"Promessas e perigos da tecnologia
Nanotecnologia é uma conjugação de engenharia, química e física para manipular substâncias em porções que, na maior dimensão, não excedem 100 nanômetros (do grego, nanos, “anão”). Como um nanômetro ou milimícron equivale a um bilionésimo de metro, pode-se estimar em cerca de um milhão de nanômetros o diâmetro deste ponto final. No mundo nanométrico, moléculas de diferentes elementos podem ser montadas na construção molecular de materiais até então inexistentes, e dotados de certas propriedades não conseguidas na indústria química tradicional. Entre as vantagens de se lidar com materiais em pedaços tão pequenos está sua condutividade elétrica, superior à do cobre.
No momento, a nanotecnologia tem servido apenas para produção de certos pós ultrafinos, usados por exemplo no revestimento de placas de vidro não refletivas ou que repelem poeira. Mas outras aplicações nanotécnicas já no mercado ou ainda em teste incluem microcomponentes de computador e celulares, toca-discos DVD, tecidos que repelem poeira, equipamentos dessalinizadores de água do mar etc. Especialistas na área procuram conjugá-la com a robótica para criar próteses microscópicas capazes de restaurar em cegos ou surdos as capacidades de ver ou ouvir. Muitos desses técnicos descartam como exagerada a visão de robôs microscópicos que destruam em regiões inacessíveis do corpo tanto micróbios hostis quanto tumores de câncer ou formações de colesterol que entopem artérias.
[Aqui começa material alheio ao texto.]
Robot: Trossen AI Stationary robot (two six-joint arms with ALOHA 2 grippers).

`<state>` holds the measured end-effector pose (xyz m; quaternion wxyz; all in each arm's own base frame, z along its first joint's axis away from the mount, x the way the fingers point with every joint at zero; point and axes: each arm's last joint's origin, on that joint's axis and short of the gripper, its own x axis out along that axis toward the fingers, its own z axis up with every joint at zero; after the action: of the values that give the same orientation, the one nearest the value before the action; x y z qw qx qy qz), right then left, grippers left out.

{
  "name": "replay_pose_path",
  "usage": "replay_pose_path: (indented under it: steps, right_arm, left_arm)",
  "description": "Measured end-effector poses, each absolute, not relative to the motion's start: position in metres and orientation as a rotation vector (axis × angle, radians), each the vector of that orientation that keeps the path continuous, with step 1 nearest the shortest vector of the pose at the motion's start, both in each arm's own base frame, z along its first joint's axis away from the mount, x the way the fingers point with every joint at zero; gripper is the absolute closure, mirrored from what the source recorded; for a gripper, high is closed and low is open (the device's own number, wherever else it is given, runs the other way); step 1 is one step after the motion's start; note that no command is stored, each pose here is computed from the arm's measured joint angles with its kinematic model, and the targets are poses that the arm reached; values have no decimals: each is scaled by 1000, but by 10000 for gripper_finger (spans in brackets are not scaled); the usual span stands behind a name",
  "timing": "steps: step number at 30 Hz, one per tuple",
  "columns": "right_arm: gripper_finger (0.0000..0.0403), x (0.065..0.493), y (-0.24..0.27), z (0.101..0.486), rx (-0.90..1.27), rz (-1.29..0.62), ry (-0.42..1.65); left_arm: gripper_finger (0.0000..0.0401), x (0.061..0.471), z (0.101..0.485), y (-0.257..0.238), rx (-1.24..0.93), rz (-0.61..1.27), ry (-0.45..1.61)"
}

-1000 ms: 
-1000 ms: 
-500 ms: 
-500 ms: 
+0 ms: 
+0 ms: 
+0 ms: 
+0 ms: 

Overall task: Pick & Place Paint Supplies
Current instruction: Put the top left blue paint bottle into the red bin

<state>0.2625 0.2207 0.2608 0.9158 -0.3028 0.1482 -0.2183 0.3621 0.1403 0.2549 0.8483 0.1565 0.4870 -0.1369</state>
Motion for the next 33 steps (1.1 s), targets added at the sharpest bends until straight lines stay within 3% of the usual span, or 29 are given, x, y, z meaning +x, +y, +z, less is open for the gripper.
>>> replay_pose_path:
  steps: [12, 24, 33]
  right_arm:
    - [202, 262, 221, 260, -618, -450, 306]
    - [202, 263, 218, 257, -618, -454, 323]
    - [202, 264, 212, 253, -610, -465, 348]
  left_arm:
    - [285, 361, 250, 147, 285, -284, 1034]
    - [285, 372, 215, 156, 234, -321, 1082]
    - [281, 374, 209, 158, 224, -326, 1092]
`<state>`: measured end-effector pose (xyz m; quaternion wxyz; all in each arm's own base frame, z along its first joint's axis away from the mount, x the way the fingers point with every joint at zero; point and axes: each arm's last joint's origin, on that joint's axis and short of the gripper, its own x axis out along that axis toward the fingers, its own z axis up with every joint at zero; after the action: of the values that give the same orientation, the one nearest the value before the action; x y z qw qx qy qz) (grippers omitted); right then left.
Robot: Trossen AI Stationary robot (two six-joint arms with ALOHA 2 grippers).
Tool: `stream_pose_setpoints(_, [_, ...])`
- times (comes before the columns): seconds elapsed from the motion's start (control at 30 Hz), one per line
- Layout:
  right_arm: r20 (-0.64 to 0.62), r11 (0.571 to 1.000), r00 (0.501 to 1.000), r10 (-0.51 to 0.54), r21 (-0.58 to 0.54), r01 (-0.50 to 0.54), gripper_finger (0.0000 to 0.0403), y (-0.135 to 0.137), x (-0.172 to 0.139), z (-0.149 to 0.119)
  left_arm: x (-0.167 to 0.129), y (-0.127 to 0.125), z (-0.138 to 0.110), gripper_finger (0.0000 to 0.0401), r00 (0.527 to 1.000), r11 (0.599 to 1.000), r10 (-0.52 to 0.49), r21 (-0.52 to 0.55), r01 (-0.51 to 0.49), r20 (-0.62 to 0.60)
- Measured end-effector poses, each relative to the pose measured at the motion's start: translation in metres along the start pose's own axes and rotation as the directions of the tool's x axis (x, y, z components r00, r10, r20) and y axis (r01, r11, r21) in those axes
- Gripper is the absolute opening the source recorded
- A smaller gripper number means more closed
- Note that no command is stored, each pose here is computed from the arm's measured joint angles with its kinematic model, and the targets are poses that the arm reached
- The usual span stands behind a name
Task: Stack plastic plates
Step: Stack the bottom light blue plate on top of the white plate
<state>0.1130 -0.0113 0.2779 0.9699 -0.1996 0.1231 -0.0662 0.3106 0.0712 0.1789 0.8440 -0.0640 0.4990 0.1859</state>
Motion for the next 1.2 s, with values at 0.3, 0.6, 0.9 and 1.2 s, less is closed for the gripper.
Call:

Mas há consenso quanto a outras aplicações em medicina, como drogas menos tóxicas e mais eficazes.
Nos primeiros anos deste século, a nanotecnologia gera tanto receios e suspeitas quanto entusiasmo. Uma das mais alarmantes advertências proveio da demonstração teórica de que certas nano-estruturas podem ser dotadas da capacidade de produzir cópias de si mesma. Isto é, de multiplicar-se como micróbios. O astrofísico britânico Martin Rees avalia como cientificamente plausível a possibilidade dessa reprodução exponencial de certas nanopartículas: uma construiria duas iguais, que construiriam quatro etc. Outro pesadelo é o de nano-robôs. (Nanomáquinas simples já são realidade.) Se dotados da propriedade de desestruturar moléculas orgânicas como as de proteínas ou amino-ácidos, esses nanomicróbios poderiam transformar toda a biosfera numa gosma cinzenta. (A idéia inspirou uma versão hollywoodiana de infecção de nano-robôs no filme Eu, Robô e em outras obras de ficção científica.)
Quem propôs originalmente a teoria da gosma cinzenta foi o mais conhecido dos especialistas nesse campo, Eric Drexler, no livro Motores de Criação (1986). Já em 2004, talvez intimidado pelos cortes de verba e outras precauções que as pesquisas do campo passaram a sofrer, ele tem dito que não é bem assim, muito pelo contrário. Mas, ao mesmo tempo, reafirma em murmúrio, como Galileu, que a possibilidade, sim, existe.
Muitos de seus colegas contestam e desdenham tal hipótese, embora admitam vários outros riscos. Uma comissão de especialistas britânicos formada por membros da Real Sociedade de Engenheiros e da Sociedade Real (academia de ciências) divulgou em meados de 2004 um relatório que recomenda o enquadramento da fabricação e do comércio de nano-substâncias em legislação especial, que leve em conta a nocividade potencial desses materiais. Isto porque qualquer substância pode apresentar propriedades muito diferentes quando reduzida a nanopartículas.
Tamanho, por si, já preocupa. Sanitaristas ponderam que quaisquer pós finos, mesmo quando bem maiores que nanopartículas, constituem risco de saúde pública. Por exemplo, fumaça de motores diesel formada por hidrocarbonetos e metais pode lesar as cavidades mais finas dos pulmões. E o amianto de telhas onduladas, tardiamente proscrito no Brasil, continua causando câncer pulmonar e decorrente morte de milhares de pessoas por ano.
Nanopartículas liberadas no ambiente como resíduos poderiam ser absorvidas pela boca e pela pele para acumular-se nocivamente em órgãos internos. Lesões pulmonares e cerebrais já foram induzidas por inalação de nanopartículas em ratos e cães. Diluídas em água, elas também causaram lesões cerebrais em peixes. Além disso, ao passo que os seres humanos já desenvolveram certa imunidade contra muitas das substâncias naturais do ambiente, ninguém sabe como reagiriam às propriedades de nanomateriais até agora inexistentes na natureza."